During and after treatment, a thorough discussion about birth control and reproductive options is of utmost importance. Oral contraceptive pills should be used if not contra-indicated. Contraceptive efforts should be continued for at least 1 year after remission.

3. Placental-Site Trophoblastic Tumor—As treatment of PSTT is generally resistant to chemotherapy, hysterectomy is the recommended route of treatment. Partial uterine resection involving the tumor is possible if the patient desires future fertility. Chemotherapy is indicated in cases of metastatic disease. EP-EMA is the preferred regimen over EMACO, with paclitaxel and topotecan used when resistance develops. The greatest adverse outcomes are associated with an interval of >2 years from the antecedent pregnancy to diagnosis.

Prognosis

The prognosis for molar pregnancies treated with evacuation is uniformly excellent, although close surveillance is needed, as outlined previously. After spontaneous normalization of hCG values after evacuation, recurrence rates are <0.5%. The prognosis for malignant nonmetastatic disease with appropriate therapy is also quite good, as almost all patients are cured. More than 90% of these patients can preserve reproductive function, but first-line therapy fails in 6.5%.

Additionally, more than 90% of patients with good-prognosis or low-risk metastatic disease respond to single-agent chemotherapy. Virtually all patients with this type of disease can be cured without the need for hysterectomy. In poor-prognosis or high-risk metastatic disease, the best results are achieved with the EMACO chemotherapy regimen and concurrent radiation. Approximately 75–85% of patients achieve remission with a 69% salvage rate. This is a similar response rate to agents used previously but with fewer side effects. Women with nonpulmonary metastases have the worst prognosis, with reports of survival ranging from 0 to 60% for hepatic involvement and 50–80% for central nervous system involvement. Survival decreases to <20% when prior chemotherapeutic agents have been administered or if brain metastasis develops while undergoing treatment. In metastatic disease that is in remission, relapse can occur in 8% of patients, usually in the first several months after termination of therapy but even as late as 3 years.

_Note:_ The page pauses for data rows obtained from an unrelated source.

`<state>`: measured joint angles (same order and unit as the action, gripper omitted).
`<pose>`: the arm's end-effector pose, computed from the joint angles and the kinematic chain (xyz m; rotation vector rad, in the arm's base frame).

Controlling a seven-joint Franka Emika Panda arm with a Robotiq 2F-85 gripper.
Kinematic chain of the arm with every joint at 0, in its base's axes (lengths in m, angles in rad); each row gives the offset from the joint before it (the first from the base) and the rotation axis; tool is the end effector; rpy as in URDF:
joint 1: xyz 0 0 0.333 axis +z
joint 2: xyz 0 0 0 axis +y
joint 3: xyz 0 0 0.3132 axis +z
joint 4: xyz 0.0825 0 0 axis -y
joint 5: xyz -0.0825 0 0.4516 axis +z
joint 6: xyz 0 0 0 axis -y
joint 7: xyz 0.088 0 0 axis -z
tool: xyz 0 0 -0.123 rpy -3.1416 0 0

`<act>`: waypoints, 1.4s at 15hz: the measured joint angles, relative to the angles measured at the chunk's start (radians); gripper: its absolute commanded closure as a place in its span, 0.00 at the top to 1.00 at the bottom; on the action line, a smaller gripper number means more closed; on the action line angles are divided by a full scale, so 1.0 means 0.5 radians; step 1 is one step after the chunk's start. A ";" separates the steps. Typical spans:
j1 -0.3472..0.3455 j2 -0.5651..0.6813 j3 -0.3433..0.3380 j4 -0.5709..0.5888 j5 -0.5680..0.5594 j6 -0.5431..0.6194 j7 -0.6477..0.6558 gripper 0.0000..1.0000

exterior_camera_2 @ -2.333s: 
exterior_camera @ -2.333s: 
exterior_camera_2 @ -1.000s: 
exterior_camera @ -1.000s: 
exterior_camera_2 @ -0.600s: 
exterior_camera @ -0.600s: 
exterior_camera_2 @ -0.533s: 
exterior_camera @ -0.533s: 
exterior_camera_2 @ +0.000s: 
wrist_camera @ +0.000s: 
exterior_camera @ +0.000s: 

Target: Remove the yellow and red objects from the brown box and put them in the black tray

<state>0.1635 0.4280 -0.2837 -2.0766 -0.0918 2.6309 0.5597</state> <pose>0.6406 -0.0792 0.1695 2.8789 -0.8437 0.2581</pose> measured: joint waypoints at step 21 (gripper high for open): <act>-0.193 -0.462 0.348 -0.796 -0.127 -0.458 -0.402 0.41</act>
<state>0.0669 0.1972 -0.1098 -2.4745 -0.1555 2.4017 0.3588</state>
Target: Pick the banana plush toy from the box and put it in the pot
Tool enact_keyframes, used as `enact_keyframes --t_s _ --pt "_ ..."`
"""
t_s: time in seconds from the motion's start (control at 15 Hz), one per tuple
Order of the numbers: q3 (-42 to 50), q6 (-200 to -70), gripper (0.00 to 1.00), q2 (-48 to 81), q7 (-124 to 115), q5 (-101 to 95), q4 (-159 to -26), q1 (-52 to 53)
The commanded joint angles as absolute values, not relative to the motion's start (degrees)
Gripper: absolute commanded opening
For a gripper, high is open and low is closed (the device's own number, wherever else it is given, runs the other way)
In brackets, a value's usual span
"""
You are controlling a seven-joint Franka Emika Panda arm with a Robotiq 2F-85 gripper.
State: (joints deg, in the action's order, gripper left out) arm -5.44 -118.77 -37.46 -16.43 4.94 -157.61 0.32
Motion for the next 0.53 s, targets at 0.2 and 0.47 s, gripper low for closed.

Over the years, deaths from chemotherapeutic drug toxicity have decreased considerably. However, multiagent chemotherapy, specifically a regimen containing etoposide, is associated with a 50% increased risk for secondary tumors. One retrospective study found that the relative risk for developing myeloid leukemia and colon cancer was 16.6 and 4.6, respectively. When survival exceeded 25 years, the relative risk for developing breast cancer was 5.8.

Subsequent pregnancies are not at increased risk for complications such as preterm labor, congenital anomalies, or stillbirth. These pregnancies should, however, be monitored early with ultrasonography and hCG levels as there is a 1% risk of recurrent gestational trophoblastic disease after 1 molar pregnancy and a 15% risk of recurrence after 2 molar pregnancies. After delivery, the placenta should be sent to pathology and an hCG level checked at the 6-week postpartum visit.

In cases in which pregnancy occurs before completion of standard postmolar surveillance, the pregnancy may be continued with close observation, and the risks discussed with the patient. Most of these pregnancies have a favorable outcome, but a small risk exists for delayed diagnosis of recurrent gestational trophoblastic disease.